La observé unos segundos antes de responder.

¿Te asusta la obsesión?

-No. Me intriga.

Bebí un pequeño sorbo.

—Las obsesiones son peligrosas. Uno empieza creyendo que las controla y termina viviendo para ellas.

¿Hablas de la física?

—Hablo de cualquier cosa que consiga ocupar todos los pensamientos de una persona.

Ella apoyó el codo sobre la mesa.

-¿Y todavía es la física la que ocupa los tuyos?

Guardé silencio. La respuesta era sencilla, pero por primera vez en mucho tiempo no estaba seguro de ella.

No vine a hablar de ecuaciones -dije finalmente-. Vine a escucharte.

Elena bajó la vista y comenzó a desmenuzar un trozo de pan entre los dedos.

-Entonces dime qué ves cuando me miras.

No era una pregunta ingenua. Era un desafío.

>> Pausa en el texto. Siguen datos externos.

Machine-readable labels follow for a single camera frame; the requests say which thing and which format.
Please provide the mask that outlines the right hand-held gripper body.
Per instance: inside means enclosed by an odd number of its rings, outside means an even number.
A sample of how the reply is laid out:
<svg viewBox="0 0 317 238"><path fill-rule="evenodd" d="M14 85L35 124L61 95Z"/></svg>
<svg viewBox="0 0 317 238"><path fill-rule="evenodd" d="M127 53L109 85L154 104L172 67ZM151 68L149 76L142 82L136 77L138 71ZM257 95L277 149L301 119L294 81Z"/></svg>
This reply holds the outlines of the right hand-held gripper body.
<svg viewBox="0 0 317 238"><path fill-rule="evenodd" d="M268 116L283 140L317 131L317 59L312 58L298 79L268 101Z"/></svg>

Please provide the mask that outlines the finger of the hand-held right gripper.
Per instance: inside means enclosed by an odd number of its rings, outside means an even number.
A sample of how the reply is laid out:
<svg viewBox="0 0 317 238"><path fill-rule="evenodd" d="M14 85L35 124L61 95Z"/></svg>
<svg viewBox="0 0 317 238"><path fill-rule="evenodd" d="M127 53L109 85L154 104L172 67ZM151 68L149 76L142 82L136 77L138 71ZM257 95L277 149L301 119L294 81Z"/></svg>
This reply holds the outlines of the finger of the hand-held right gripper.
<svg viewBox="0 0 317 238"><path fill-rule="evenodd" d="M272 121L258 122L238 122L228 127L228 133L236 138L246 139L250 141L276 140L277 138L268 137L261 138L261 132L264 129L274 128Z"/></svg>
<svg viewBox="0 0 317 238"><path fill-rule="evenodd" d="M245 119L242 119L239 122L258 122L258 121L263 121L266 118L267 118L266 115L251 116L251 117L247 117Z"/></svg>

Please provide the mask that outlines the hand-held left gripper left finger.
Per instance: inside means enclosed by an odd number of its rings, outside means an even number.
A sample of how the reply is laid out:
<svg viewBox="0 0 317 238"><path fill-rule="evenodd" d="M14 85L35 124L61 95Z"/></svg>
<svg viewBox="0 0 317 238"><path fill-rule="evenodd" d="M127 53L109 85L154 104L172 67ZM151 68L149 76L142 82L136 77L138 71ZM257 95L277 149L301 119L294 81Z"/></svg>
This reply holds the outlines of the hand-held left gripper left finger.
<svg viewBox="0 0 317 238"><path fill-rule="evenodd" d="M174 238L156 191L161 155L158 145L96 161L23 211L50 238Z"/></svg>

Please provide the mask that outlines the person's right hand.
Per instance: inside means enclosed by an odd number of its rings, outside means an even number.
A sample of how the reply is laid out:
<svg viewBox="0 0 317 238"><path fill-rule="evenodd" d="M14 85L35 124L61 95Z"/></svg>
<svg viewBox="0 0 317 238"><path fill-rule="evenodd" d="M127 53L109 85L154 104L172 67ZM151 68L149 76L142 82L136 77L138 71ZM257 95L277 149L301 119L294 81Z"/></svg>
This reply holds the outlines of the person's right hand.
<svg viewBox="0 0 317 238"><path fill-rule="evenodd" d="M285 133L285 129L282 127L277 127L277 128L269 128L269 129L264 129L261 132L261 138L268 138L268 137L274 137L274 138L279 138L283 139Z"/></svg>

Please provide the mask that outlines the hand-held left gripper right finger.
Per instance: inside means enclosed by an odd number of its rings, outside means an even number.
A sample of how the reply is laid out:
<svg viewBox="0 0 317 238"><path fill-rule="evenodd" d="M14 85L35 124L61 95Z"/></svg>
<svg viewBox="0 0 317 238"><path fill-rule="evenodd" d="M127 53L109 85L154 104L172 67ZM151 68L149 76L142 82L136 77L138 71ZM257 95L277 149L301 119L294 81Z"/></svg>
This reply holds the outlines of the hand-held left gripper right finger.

Podría haber hablado de proporciones, de simetrías, de la forma en que la luz resaltaba el contorno de su rostro. Habría sido una respuesta correcta... pero completamente pretenciosa. Entonces decidí cambiar mi respuesta.

Veo a la única persona capaz de hacer que un hombre olvide, aunque sea por unos minutos, aquello a lo que ha dedicado toda su vida.
Elena permaneció inmóvil. Después sonrió, con una mezcla de sorpresa y timidez.

-Ya, basta. Cálmate, galán... vas a conseguir que me sonroje.

Quisiera estar a tu lado.

-No te importa que no te vea de frente.

No, quiero escuchar tu voz de cerca. Tu belleza ya vive grabada en mi mente, pero tu voz es un fenómeno que solo existe en el instante en que ocurre, y no pienso perdérmelo desde lejos. Es similar a escuchar una bella melodía minuto tras minuto.

-¿Ves? Ya lograste que me sonroje.

—Pues, no esperes más y siéntate a mi lado. Me dijo.

Guardé un instante de silencio, cuando estaba a su lado, mientras tanto saboreaba el vino.

El silencio, muchas veces, habla más de lo que creemos. No podía resistir mucho tiempo sin observar los detalles de su rostro de perfil, y ella, a propósito, me miraba de frente para hacerme enloquecer con sus encantos.

El tiempo pasó sin que lo notáramos, y el silencio volvió a diluirse en banalidades.

Descansamos un rato. Cuando salimos de la enoteca, el cielo ya se había vestido de azul oscuro. Las farolas proyectaban una luz cálida sobre los adoquines, mientras el aire traía desde el puerto el olor de la sal mezclado con el jazmín que trepaba por algunos balcones.

Comenzamos a caminar sin rumbo fijo, despacio. Había noches en las que el destino era simplemente seguir avanzando.

Hasta que Elena fue la que rompió el silencio. Tomó mi mano con una naturalidad delicada, y la sostuvo unos segundos entre las suyas antes de preguntar en voz baja:

-¿Tú vibras?

Era una expresión común en Italia. No hablaba del corazón como órgano, sino de esa conexión que algunas personas encuentran sin saber explicar por qué.

Respiré lentamente.

Hasta hace poco, solo vibraban mis ideas -confesé-. Durante muchos años pensé que solo podía obsesionarme con una teoría.

Ella no respondió.

Estoy seguro que la ciencia puede obedecer leyes exactas, pero el corazón no.

Nuestros rostros quedaron separados por apenas unos centímetros, y de repente el resto de la ciudad desapareció. No escuché conversaciones lejanas ni ningún ruido cercano. Solo sentí el fuego de sus incandescentes labios.

A diferencia de Isabella Morandi, este beso sí era real, y no se trataba de simples sueños.

Elena apoyó la cabeza sobre mi hombro. Y desde entonces, ya éramos novios: puse una mano detrás de su espalda para sostenerla por la cintura. Ella copió mi misma técnica para mantener una misma conexión de cuerpo y alma.